_PROMPT_
Should an entry include a picture, omit the picture and still repeat everything else exactly.

▬▬▬▬▬▬▬▬▬▬

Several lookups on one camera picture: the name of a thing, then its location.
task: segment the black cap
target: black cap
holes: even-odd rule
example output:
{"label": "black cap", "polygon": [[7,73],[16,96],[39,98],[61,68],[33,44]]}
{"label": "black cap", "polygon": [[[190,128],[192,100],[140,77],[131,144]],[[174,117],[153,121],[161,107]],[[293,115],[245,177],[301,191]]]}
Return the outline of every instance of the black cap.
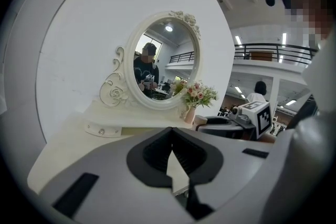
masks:
{"label": "black cap", "polygon": [[156,54],[156,46],[153,43],[146,43],[142,50],[148,50],[148,55],[154,56]]}

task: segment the black hair
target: black hair
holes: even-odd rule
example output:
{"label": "black hair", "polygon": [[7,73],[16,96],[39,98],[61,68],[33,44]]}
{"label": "black hair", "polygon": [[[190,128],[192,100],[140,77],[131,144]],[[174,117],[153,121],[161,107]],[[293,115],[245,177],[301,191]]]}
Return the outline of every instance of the black hair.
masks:
{"label": "black hair", "polygon": [[261,95],[265,95],[267,93],[266,91],[266,84],[263,81],[258,81],[256,83],[256,86],[254,88],[255,93],[260,93]]}
{"label": "black hair", "polygon": [[154,56],[156,54],[156,46],[153,43],[146,43],[142,50],[148,50],[148,55]]}

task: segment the ornate mirror frame
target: ornate mirror frame
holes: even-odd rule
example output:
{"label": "ornate mirror frame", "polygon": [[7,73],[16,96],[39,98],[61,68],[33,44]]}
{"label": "ornate mirror frame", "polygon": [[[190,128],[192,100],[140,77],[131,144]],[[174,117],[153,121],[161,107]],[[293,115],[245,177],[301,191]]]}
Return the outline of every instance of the ornate mirror frame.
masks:
{"label": "ornate mirror frame", "polygon": [[117,55],[119,57],[113,61],[116,69],[114,73],[109,75],[100,90],[100,99],[104,104],[117,106],[123,103],[128,106],[128,104],[137,105],[139,103],[152,110],[168,110],[181,104],[181,93],[167,100],[152,100],[145,96],[136,83],[133,70],[134,52],[140,37],[152,24],[167,19],[184,25],[190,32],[194,44],[195,59],[188,83],[199,79],[202,69],[202,44],[200,29],[196,25],[195,17],[185,14],[183,11],[157,13],[145,19],[133,31],[125,50],[123,47],[117,48]]}

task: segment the white curved panel
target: white curved panel
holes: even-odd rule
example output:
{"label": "white curved panel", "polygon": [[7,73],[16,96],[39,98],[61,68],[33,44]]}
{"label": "white curved panel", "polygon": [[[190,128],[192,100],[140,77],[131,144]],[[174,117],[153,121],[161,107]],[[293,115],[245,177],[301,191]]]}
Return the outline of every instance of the white curved panel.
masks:
{"label": "white curved panel", "polygon": [[[71,112],[84,111],[98,97],[115,49],[125,46],[148,16],[165,10],[197,18],[204,48],[201,78],[224,97],[234,45],[216,0],[66,0],[50,25],[38,68],[37,103],[47,140]],[[197,113],[217,114],[220,105]]]}
{"label": "white curved panel", "polygon": [[4,68],[7,111],[0,117],[0,146],[8,167],[23,186],[46,143],[36,107],[36,70],[45,34],[63,1],[26,0],[7,44]]}

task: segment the white shirt
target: white shirt
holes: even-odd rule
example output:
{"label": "white shirt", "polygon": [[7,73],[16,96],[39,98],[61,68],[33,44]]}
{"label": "white shirt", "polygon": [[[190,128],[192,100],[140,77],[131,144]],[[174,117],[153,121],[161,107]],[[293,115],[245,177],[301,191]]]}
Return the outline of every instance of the white shirt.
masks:
{"label": "white shirt", "polygon": [[250,103],[253,101],[266,102],[265,98],[260,93],[250,93],[246,98]]}

▬▬▬▬▬▬▬▬▬▬

_RESPONSE TO THIS TASK_
Several lookups on one camera picture: the name of a thing, then its location.
task: segment the black cap
target: black cap
holes: even-odd rule
example output:
{"label": "black cap", "polygon": [[7,73],[16,96],[39,98],[61,68],[33,44]]}
{"label": "black cap", "polygon": [[[190,128],[192,100],[140,77],[131,144]],[[174,117],[153,121],[161,107]],[[293,115],[245,177],[301,191]]]}
Return the outline of every instance of the black cap.
masks:
{"label": "black cap", "polygon": [[156,54],[156,46],[153,43],[146,43],[142,50],[148,50],[148,55],[154,56]]}

task: segment the black hair
target: black hair
holes: even-odd rule
example output:
{"label": "black hair", "polygon": [[7,73],[16,96],[39,98],[61,68],[33,44]]}
{"label": "black hair", "polygon": [[[190,128],[192,100],[140,77],[131,144]],[[174,117],[153,121],[161,107]],[[293,115],[245,177],[301,191]]]}
Return the outline of every instance of the black hair.
masks:
{"label": "black hair", "polygon": [[261,95],[265,95],[267,93],[266,91],[266,84],[263,81],[258,81],[256,83],[256,86],[254,88],[255,93],[260,93]]}
{"label": "black hair", "polygon": [[154,56],[156,54],[156,46],[153,43],[146,43],[142,50],[148,50],[148,55]]}

task: segment the ornate mirror frame
target: ornate mirror frame
holes: even-odd rule
example output:
{"label": "ornate mirror frame", "polygon": [[7,73],[16,96],[39,98],[61,68],[33,44]]}
{"label": "ornate mirror frame", "polygon": [[[190,128],[192,100],[140,77],[131,144]],[[174,117],[153,121],[161,107]],[[293,115],[245,177],[301,191]]]}
Return the outline of every instance of the ornate mirror frame.
masks:
{"label": "ornate mirror frame", "polygon": [[117,55],[119,57],[113,61],[116,69],[114,73],[109,75],[100,90],[100,99],[104,104],[117,106],[123,103],[128,106],[128,104],[137,105],[139,103],[152,110],[168,110],[181,104],[181,93],[167,100],[152,100],[145,96],[136,83],[133,70],[134,52],[140,37],[152,24],[167,19],[184,25],[190,32],[194,44],[195,59],[188,83],[199,79],[202,69],[202,44],[200,29],[196,25],[195,17],[185,14],[183,11],[157,13],[145,19],[133,31],[125,50],[123,47],[117,48]]}

task: segment the white curved panel
target: white curved panel
holes: even-odd rule
example output:
{"label": "white curved panel", "polygon": [[7,73],[16,96],[39,98],[61,68],[33,44]]}
{"label": "white curved panel", "polygon": [[[190,128],[192,100],[140,77],[131,144]],[[174,117],[153,121],[161,107]],[[293,115],[245,177],[301,191]]]}
Return the outline of every instance of the white curved panel.
masks:
{"label": "white curved panel", "polygon": [[[71,112],[84,111],[98,97],[115,49],[125,46],[148,16],[165,10],[197,18],[204,48],[201,78],[224,97],[234,45],[216,0],[66,0],[50,25],[38,68],[37,103],[47,140]],[[197,113],[217,114],[220,105]]]}
{"label": "white curved panel", "polygon": [[4,68],[7,111],[0,117],[0,146],[8,167],[23,186],[46,143],[36,107],[36,70],[45,34],[63,1],[26,0],[7,44]]}

task: segment the white shirt
target: white shirt
holes: even-odd rule
example output:
{"label": "white shirt", "polygon": [[7,73],[16,96],[39,98],[61,68],[33,44]]}
{"label": "white shirt", "polygon": [[[190,128],[192,100],[140,77],[131,144]],[[174,117],[153,121],[161,107]],[[293,115],[245,177],[301,191]]]}
Return the outline of every instance of the white shirt.
masks:
{"label": "white shirt", "polygon": [[250,103],[253,101],[266,102],[265,98],[260,93],[250,93],[246,98]]}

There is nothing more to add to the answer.